▶ ABOUT THIS TASK
Give all of the listing again word for word, with images excluded.
********************
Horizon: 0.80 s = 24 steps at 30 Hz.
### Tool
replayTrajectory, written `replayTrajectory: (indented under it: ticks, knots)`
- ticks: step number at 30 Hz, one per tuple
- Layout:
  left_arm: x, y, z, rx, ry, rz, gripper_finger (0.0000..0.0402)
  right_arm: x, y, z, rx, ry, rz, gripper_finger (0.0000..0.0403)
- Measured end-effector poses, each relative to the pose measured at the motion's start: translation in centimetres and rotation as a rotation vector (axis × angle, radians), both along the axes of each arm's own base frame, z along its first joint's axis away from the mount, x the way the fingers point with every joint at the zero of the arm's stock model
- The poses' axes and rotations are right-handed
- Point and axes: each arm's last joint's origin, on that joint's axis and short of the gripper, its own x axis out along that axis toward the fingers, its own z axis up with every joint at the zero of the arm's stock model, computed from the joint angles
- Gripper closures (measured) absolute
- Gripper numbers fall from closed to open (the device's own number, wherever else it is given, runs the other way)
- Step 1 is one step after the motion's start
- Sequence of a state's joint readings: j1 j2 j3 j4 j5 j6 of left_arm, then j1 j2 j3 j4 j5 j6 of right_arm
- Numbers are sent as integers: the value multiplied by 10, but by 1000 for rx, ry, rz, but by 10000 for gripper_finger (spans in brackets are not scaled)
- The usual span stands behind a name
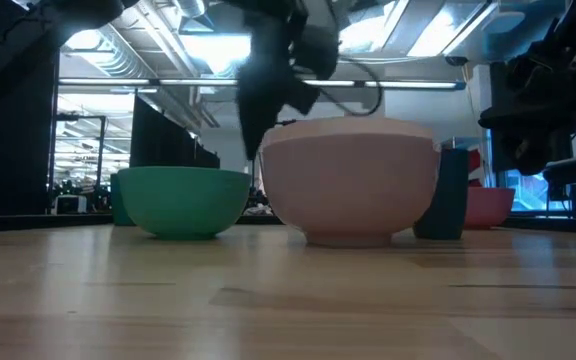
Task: Nest bowls inside each other
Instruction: Stack the green bowl on top of the light orange bowl
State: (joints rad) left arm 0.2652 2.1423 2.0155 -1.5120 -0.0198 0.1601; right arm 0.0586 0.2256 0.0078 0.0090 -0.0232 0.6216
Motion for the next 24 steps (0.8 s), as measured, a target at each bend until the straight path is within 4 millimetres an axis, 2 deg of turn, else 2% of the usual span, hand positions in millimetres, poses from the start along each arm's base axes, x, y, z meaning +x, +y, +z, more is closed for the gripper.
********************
▶ OUTPUT BELOW
Horizon: 0.80 s = 24 steps at 30 Hz.
### Tool
replayTrajectory, written `replayTrajectory: (indented under it: ticks, knots)`
- ticks: step number at 30 Hz, one per tuple
- Layout:
  left_arm: x, y, z, rx, ry, rz, gripper_finger (0.0000..0.0402)
  right_arm: x, y, z, rx, ry, rz, gripper_finger (0.0000..0.0403)
- Measured end-effector poses, each relative to the pose measured at the motion's start: translation in centimetres and rotation as a rotation vector (axis × angle, radians), both along the axes of each arm's own base frame, z along its first joint's axis away from the mount, x the way the fingers point with every joint at the zero of the arm's stock model
- The poses' axes and rotations are right-handed
- Point and axes: each arm's last joint's origin, on that joint's axis and short of the gripper, its own x axis out along that axis toward the fingers, its own z axis up with every joint at the zero of the arm's stock model, computed from the joint angles
- Gripper closures (measured) absolute
- Gripper numbers fall from closed to open (the device's own number, wherever else it is given, runs the other way)
- Step 1 is one step after the motion's start
- Sequence of a state's joint readings: j1 j2 j3 j4 j5 j6 of left_arm, then j1 j2 j3 j4 j5 j6 of right_arm
- Numbers are sent as integers: the value multiplied by 10, but by 1000 for rx, ry, rz, but by 10000 for gripper_finger (spans in brackets are not scaled)
- The usual span stands behind a name
Task: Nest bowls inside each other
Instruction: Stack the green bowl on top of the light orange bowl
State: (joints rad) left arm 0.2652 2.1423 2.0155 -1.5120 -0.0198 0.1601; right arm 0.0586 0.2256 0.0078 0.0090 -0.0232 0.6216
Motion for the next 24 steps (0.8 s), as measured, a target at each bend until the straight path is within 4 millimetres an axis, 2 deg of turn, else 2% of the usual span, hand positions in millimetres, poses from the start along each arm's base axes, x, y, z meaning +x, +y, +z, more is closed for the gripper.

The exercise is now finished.